Rémi Martingon est journaliste et également « nègre », à savoir « écrivain de l’ombre ». Son éditeur lui a confié la tâche de rédiger la prétendue autobiographie de René Courtois, un gendarme. Ce dernier s’est illustré en reprenant, presque à titre personnel, l’enquête quant à l’affaire de la disparition de la petite Irène Fraq, et que l’on n’a jamais retrouvée. Mais une nouvelle brutale vient chambouler les plans de Martingon : Courtois vient de se suicider. Et si l’auteur, pour achever le livre déjà bien entamé, menait sa propre investigation ?
Jérémy Bouquin, à la bibliographie déjà imposante et dont on avait particulièrement apprécié son Règlements de contes, nous est revenu en 2016 avec ce roman noir.

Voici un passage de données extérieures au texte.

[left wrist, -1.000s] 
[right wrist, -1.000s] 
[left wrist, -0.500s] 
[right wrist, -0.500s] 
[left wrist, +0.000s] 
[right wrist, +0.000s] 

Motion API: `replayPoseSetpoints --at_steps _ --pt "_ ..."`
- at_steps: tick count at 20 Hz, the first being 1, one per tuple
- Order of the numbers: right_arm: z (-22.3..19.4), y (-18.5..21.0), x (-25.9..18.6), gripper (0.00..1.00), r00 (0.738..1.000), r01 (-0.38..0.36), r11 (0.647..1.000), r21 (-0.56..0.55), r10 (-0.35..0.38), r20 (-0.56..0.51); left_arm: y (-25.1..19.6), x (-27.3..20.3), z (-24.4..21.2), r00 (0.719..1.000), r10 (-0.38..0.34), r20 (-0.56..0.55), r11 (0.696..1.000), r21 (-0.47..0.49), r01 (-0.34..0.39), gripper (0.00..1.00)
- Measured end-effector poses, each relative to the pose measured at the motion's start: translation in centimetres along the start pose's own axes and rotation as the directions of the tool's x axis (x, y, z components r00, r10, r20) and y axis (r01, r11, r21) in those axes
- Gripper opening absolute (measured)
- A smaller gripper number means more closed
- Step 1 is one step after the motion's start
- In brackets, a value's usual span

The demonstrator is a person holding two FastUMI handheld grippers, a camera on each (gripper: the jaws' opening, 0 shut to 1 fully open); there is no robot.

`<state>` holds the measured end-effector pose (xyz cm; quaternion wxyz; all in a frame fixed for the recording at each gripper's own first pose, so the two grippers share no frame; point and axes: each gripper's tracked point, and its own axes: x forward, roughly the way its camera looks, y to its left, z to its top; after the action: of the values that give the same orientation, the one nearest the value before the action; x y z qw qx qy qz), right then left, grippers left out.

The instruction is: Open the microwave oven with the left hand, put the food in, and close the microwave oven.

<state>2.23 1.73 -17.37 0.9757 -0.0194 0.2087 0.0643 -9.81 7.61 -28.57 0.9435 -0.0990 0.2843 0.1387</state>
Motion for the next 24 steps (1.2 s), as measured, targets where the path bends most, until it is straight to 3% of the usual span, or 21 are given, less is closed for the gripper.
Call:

Dès les premiers chapitres, les premiers paragraphes, les premières phrases, l’auteur nous bouscule avec son style si particulier et sa cadence de narration : des phrases courtes qui claquent, souvent verbales, des dialogues justes, et un entrelacs de propos où chaque mot est soigné, juste, évident. Tout au cours du récit, pas le moindre temps mort ni fusillade : il s’agit d’une histoire particulièrement crédible, foncièrement (in)humaine, où les comportements de tous les protagonistes sont éclatants. Rémi Martingon est fort sympathique en journaliste usé qui tente de joindre les deux bouts, divorcé et père de Max, un adolescent parfois difficile. Les autres personnages, de Jules, l’autre reporter, à Claude Girard, collègue du gendarme, en passant par Odette, l’aimable vieille dame qui loge Martingon, et la famille de la disparue, sont ciselés avec une belle sobriété, ce qui n’empêche nullement l’habile mise en lumière d’attitudes plausibles. Mais celui qui retient le plus l’attention, c’est le défunt. Était-il borné ? Antipathique ? Obnubilé par des mirages ? Ce qui se dit de lui dans le village de Vineuil, de la part des uns et des autres, et de ce qu’apprendra notre écrivain de l’ombre constituera autant de pièces d’un puzzle qui s’agencent avec adresse et intelligence. On est vite sidéré par la façon, si fluide, si naturelle, qu’a Jérémy Bouquin de nous mener d’un bout à l’autre de son opus, sans le moindre effet facile ni recherche du rebondissement à l’américaine. Pourtant, le lecteur est ferré, appâté par cette histoire qui intrigue et qui, même si l’auteur pourra éventuellement le démentir, rappellera furieusement de sinistres faits divers comme l’affaire Grégory Villemin, la traque d’Emile Louis menée par le gendarme Christian Jambert, ou encore l’histoire de Dieter Krombach. Et il y a la révélation : sombre, froide, brute, abrupte, si dérangeante que l’on se demande où s’arrête la fiction et où commence la réalité, à moins que ça ne soit l’inverse. Seul véritable défaut de cet ouvrage : le nombre absolument catastrophique de coquilles qui le polluent.
Un très bon roman noir, pétri de qualités littéraires et humaines. On ne remerciera jamais assez Jérémy Bouquin de nous avoir offert un tel bouquet de fleurs du mal en nous ayant épargné les épines du voyeurisme et du malsain.